** ACTION ITEM **
Your copy of the listing must be exact and must hold no images.

** THE DATA **
#####
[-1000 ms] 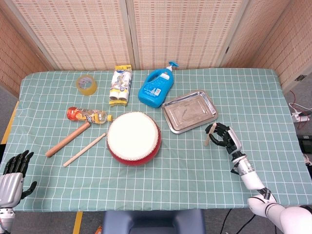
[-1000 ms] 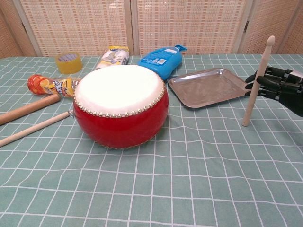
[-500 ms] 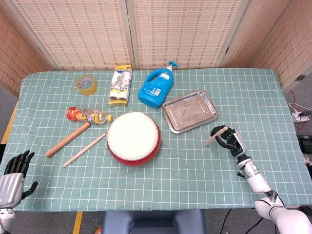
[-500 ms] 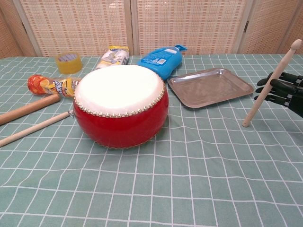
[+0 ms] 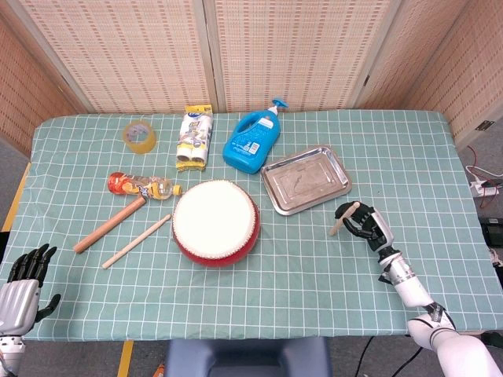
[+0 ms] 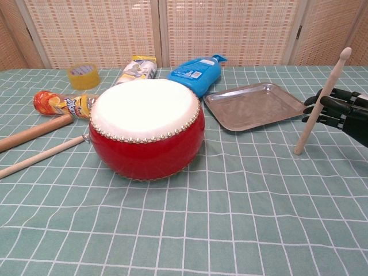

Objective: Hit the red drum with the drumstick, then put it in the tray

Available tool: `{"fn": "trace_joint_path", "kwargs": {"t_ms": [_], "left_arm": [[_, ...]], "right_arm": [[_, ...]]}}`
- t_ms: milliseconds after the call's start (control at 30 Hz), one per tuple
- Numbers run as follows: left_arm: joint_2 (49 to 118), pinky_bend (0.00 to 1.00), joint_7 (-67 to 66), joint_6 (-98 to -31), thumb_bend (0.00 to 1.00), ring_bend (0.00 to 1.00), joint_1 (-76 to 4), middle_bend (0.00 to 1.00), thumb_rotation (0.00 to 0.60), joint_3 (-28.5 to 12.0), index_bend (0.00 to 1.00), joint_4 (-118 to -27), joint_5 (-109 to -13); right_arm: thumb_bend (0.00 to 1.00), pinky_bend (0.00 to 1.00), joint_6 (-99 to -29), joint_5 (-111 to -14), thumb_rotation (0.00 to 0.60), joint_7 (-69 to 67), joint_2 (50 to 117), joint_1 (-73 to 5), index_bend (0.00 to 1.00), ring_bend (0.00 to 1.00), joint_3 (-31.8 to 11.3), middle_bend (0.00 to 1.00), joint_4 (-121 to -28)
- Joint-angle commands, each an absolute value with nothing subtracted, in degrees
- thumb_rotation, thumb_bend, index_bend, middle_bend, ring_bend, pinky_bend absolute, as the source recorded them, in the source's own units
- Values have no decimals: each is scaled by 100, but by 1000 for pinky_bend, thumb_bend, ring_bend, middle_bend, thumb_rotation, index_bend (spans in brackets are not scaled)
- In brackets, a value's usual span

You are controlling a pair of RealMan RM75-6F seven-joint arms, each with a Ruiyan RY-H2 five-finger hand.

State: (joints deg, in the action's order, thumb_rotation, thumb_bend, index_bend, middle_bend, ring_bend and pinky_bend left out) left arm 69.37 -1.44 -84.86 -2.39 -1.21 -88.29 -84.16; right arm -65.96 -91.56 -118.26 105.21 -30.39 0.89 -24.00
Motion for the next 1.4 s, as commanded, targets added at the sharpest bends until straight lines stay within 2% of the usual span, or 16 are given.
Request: {"fn": "trace_joint_path", "kwargs": {"t_ms": [33,200,367,700,833,900,1033,1300,1400], "left_arm": [[6940,0,-142,-8481,253,0,-242,0,600,-122,26,-8825,-8413],[6945,0,-148,-8471,254,0,-256,0,600,-127,25,-8822,-8423],[6952,0,-161,-8463,253,0,-274,0,600,-123,26,-8834,-8453],[6952,0,-124,-8446,254,0,-250,0,600,-112,26,-8794,-8406],[6967,0,-107,-8434,254,0,-256,0,600,-110,26,-8777,-8409],[6973,0,-90,-8429,254,0,-253,0,600,-104,26,-8763,-8409],[6982,0,-49,-8439,253,0,-239,0,600,-106,25,-8728,-8395],[6999,0,8,-8441,254,0,-237,0,600,-99,26,-8686,-8417],[7002,0,12,-8441,253,0,-243,0,600,-99,26,-8683,-8430]], "right_arm": [[550,363,-6583,-9124,600,-11883,10542,-3020,613,379,83,441,-2358],[545,363,-6604,-9123,564,-11920,10546,-2971,565,379,111,440,-2297],[443,363,-6597,-9150,536,-11903,10546,-2973,480,362,152,440,-2253],[429,363,-6520,-9175,527,-11881,10628,-3051,468,361,193,440,-2214],[429,363,-6526,-9199,526,-11864,10658,-3091,505,368,211,441,-2257],[429,380,-6565,-9225,526,-11833,10656,-3104,538,401,230,463,-2297],[429,461,-6652,-9282,526,-11736,10630,-3109,587,460,280,508,-2407],[429,475,-6802,-9425,525,-11504,10504,-3051,599,466,451,519,-2732],[429,504,-6715,-9392,522,-11377,10468,-3048,620,496,454,544,-2829]]}}
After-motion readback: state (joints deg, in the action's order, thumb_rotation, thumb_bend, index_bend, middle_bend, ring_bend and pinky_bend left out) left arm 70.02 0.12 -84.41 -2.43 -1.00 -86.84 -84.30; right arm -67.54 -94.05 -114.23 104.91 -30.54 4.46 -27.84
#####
** RESULT **
[-1000 ms] 
[-1000 ms] 
[-500 ms] 
[-500 ms] 
[+0 ms] 
[+0 ms] 

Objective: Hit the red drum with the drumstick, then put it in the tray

Available tool: `{"fn": "trace_joint_path", "kwargs": {"t_ms": [_], "left_arm": [[_, ...]], "right_arm": [[_, ...]]}}`
- t_ms: milliseconds after the call's start (control at 30 Hz), one per tuple
- Numbers run as follows: left_arm: joint_2 (49 to 118), pinky_bend (0.00 to 1.00), joint_7 (-67 to 66), joint_6 (-98 to -31), thumb_bend (0.00 to 1.00), ring_bend (0.00 to 1.00), joint_1 (-76 to 4), middle_bend (0.00 to 1.00), thumb_rotation (0.00 to 0.60), joint_3 (-28.5 to 12.0), index_bend (0.00 to 1.00), joint_4 (-118 to -27), joint_5 (-109 to -13); right_arm: thumb_bend (0.00 to 1.00), pinky_bend (0.00 to 1.00), joint_6 (-99 to -29), joint_5 (-111 to -14), thumb_rotation (0.00 to 0.60), joint_7 (-69 to 67), joint_2 (50 to 117), joint_1 (-73 to 5), index_bend (0.00 to 1.00), ring_bend (0.00 to 1.00), joint_3 (-31.8 to 11.3), middle_bend (0.00 to 1.00), joint_4 (-121 to -28)
- Joint-angle commands, each an absolute value with nothing subtracted, in degrees
- thumb_rotation, thumb_bend, index_bend, middle_bend, ring_bend, pinky_bend absolute, as the source recorded them, in the source's own units
- Values have no decimals: each is scaled by 100, but by 1000 for pinky_bend, thumb_bend, ring_bend, middle_bend, thumb_rotation, index_bend (spans in brackets are not scaled)
- In brackets, a value's usual span

You are controlling a pair of RealMan RM75-6F seven-joint arms, each with a Ruiyan RY-H2 five-finger hand.

State: (joints deg, in the action's order, thumb_rotation, thumb_bend, index_bend, middle_bend, ring_bend and pinky_bend left out) left arm 69.37 -1.44 -84.86 -2.39 -1.21 -88.29 -84.16; right arm -65.96 -91.56 -118.26 105.21 -30.39 0.89 -24.00
Motion for the next 1.4 s, as commanded, targets added at the sharpest bends until straight lines stay within 2% of the usual span, or 16 are given.
Request: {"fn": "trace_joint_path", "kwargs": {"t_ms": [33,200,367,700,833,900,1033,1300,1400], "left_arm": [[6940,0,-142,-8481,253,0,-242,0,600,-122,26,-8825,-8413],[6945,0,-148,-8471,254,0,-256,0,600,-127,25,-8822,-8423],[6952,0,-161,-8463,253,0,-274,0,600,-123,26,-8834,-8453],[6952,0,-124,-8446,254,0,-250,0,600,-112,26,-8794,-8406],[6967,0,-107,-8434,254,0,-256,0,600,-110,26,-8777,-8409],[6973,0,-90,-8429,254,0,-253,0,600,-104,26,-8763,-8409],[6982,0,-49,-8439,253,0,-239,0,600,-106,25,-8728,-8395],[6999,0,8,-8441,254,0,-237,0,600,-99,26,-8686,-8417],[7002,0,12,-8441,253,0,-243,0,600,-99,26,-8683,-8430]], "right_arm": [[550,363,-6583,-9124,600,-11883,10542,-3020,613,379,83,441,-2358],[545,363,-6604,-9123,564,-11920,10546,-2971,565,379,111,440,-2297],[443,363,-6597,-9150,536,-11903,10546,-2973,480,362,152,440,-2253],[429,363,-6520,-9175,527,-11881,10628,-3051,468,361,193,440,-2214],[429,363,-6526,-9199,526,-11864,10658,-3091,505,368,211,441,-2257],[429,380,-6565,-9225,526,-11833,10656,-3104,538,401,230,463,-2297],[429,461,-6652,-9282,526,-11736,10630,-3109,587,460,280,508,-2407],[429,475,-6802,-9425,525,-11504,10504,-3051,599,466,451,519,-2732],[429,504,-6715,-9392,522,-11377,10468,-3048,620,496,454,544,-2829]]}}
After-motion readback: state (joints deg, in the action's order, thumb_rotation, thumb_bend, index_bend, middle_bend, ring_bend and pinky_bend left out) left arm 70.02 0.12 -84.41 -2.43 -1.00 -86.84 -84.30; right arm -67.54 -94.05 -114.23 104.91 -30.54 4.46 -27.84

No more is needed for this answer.